Write out every entry again exactly as it stands.

Stored data entries

:::

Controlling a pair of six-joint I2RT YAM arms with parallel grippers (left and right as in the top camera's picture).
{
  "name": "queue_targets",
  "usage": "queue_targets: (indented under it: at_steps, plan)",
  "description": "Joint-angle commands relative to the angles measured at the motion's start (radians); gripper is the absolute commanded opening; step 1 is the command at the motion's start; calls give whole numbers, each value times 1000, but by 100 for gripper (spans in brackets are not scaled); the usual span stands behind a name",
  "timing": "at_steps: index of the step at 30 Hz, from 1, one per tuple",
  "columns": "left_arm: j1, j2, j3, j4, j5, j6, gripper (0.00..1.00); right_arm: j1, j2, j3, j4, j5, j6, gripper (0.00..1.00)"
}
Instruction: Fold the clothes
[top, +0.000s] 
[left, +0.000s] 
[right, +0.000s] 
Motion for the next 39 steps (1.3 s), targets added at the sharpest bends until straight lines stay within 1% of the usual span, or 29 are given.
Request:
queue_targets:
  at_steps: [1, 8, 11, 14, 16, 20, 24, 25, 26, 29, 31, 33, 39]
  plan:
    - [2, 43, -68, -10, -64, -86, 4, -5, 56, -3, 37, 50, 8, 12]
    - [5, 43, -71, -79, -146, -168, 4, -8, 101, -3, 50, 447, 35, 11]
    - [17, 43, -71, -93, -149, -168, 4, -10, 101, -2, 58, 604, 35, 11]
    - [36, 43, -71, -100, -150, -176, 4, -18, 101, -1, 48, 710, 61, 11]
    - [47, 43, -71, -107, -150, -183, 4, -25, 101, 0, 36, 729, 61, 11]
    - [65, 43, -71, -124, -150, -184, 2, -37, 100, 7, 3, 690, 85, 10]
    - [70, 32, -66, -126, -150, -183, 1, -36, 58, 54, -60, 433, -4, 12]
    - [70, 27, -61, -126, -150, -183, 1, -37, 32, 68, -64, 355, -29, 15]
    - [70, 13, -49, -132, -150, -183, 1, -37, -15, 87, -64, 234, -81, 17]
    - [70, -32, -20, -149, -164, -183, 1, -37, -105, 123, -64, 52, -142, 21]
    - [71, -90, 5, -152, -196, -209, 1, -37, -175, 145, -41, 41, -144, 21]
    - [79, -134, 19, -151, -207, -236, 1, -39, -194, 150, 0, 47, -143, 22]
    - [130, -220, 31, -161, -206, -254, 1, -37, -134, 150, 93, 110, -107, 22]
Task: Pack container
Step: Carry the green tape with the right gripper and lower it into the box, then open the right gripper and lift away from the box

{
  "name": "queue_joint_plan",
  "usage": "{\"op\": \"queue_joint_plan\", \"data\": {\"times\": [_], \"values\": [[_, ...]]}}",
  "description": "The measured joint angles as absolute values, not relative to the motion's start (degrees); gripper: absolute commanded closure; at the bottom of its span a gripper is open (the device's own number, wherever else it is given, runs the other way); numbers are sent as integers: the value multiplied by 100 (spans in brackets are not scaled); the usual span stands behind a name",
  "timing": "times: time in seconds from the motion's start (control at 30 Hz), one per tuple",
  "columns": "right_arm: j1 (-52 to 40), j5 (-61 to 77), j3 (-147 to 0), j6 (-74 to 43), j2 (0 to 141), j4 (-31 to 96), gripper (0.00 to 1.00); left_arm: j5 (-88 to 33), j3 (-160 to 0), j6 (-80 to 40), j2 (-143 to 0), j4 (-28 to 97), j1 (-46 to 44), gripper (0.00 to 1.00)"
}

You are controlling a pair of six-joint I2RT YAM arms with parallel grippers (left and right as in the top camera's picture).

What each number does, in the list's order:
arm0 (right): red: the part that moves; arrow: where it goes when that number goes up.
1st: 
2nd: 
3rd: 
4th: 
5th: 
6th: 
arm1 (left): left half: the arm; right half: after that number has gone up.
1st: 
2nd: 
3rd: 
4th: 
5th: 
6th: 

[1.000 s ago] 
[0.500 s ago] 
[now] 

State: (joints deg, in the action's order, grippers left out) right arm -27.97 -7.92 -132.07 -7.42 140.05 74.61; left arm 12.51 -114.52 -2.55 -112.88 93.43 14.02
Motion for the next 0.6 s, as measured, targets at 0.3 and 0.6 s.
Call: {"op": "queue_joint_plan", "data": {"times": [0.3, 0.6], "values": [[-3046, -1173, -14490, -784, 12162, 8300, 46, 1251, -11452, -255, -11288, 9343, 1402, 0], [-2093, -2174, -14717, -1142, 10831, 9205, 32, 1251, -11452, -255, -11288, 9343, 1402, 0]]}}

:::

Exercise solution:
Controlling a pair of six-joint I2RT YAM arms with parallel grippers (left and right as in the top camera's picture).
{
  "name": "queue_targets",
  "usage": "queue_targets: (indented under it: at_steps, plan)",
  "description": "Joint-angle commands relative to the angles measured at the motion's start (radians); gripper is the absolute commanded opening; step 1 is the command at the motion's start; calls give whole numbers, each value times 1000, but by 100 for gripper (spans in brackets are not scaled); the usual span stands behind a name",
  "timing": "at_steps: index of the step at 30 Hz, from 1, one per tuple",
  "columns": "left_arm: j1, j2, j3, j4, j5, j6, gripper (0.00..1.00); right_arm: j1, j2, j3, j4, j5, j6, gripper (0.00..1.00)"
}
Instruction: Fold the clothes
[top, +0.000s] 
[left, +0.000s] 
[right, +0.000s] 
Motion for the next 39 steps (1.3 s), targets added at the sharpest bends until straight lines stay within 1% of the usual span, or 29 are given.
Request:
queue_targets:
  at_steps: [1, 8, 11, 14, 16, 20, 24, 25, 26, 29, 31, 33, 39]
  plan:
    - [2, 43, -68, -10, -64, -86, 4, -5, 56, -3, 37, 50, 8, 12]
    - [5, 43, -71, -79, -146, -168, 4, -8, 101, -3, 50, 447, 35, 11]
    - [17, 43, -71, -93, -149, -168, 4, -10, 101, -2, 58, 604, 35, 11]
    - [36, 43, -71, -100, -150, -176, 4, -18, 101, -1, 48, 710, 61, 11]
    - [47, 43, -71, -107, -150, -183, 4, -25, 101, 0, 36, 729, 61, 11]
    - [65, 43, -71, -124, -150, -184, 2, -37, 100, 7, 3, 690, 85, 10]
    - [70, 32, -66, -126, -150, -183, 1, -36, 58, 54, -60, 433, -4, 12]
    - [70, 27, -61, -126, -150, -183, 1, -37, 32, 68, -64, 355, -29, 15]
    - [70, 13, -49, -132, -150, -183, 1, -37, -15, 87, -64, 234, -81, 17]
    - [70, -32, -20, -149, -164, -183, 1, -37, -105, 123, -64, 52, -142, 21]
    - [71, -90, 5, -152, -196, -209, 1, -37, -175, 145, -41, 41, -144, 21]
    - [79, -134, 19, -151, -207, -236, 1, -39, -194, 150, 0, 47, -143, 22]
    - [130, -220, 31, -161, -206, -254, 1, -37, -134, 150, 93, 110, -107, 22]
Task: Pack container
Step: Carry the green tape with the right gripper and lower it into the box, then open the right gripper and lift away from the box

{
  "name": "queue_joint_plan",
  "usage": "{\"op\": \"queue_joint_plan\", \"data\": {\"times\": [_], \"values\": [[_, ...]]}}",
  "description": "The measured joint angles as absolute values, not relative to the motion's start (degrees); gripper: absolute commanded closure; at the bottom of its span a gripper is open (the device's own number, wherever else it is given, runs the other way); numbers are sent as integers: the value multiplied by 100 (spans in brackets are not scaled); the usual span stands behind a name",
  "timing": "times: time in seconds from the motion's start (control at 30 Hz), one per tuple",
  "columns": "right_arm: j1 (-52 to 40), j5 (-61 to 77), j3 (-147 to 0), j6 (-74 to 43), j2 (0 to 141), j4 (-31 to 96), gripper (0.00 to 1.00); left_arm: j5 (-88 to 33), j3 (-160 to 0), j6 (-80 to 40), j2 (-143 to 0), j4 (-28 to 97), j1 (-46 to 44), gripper (0.00 to 1.00)"
}

You are controlling a pair of six-joint I2RT YAM arms with parallel grippers (left and right as in the top camera's picture).

What each number does, in the list's order:
arm0 (right): red: the part that moves; arrow: where it goes when that number goes up.
1st: 
2nd: 
3rd: 
4th: 
5th: 
6th: 
arm1 (left): left half: the arm; right half: after that number has gone up.
1st: 
2nd: 
3rd: 
4th: 
5th: 
6th: 

[1.000 s ago] 
[0.500 s ago] 
[now] 

State: (joints deg, in the action's order, grippers left out) right arm -27.97 -7.92 -132.07 -7.42 140.05 74.61; left arm 12.51 -114.52 -2.55 -112.88 93.43 14.02
Motion for the next 0.6 s, as measured, targets at 0.3 and 0.6 s.
Call: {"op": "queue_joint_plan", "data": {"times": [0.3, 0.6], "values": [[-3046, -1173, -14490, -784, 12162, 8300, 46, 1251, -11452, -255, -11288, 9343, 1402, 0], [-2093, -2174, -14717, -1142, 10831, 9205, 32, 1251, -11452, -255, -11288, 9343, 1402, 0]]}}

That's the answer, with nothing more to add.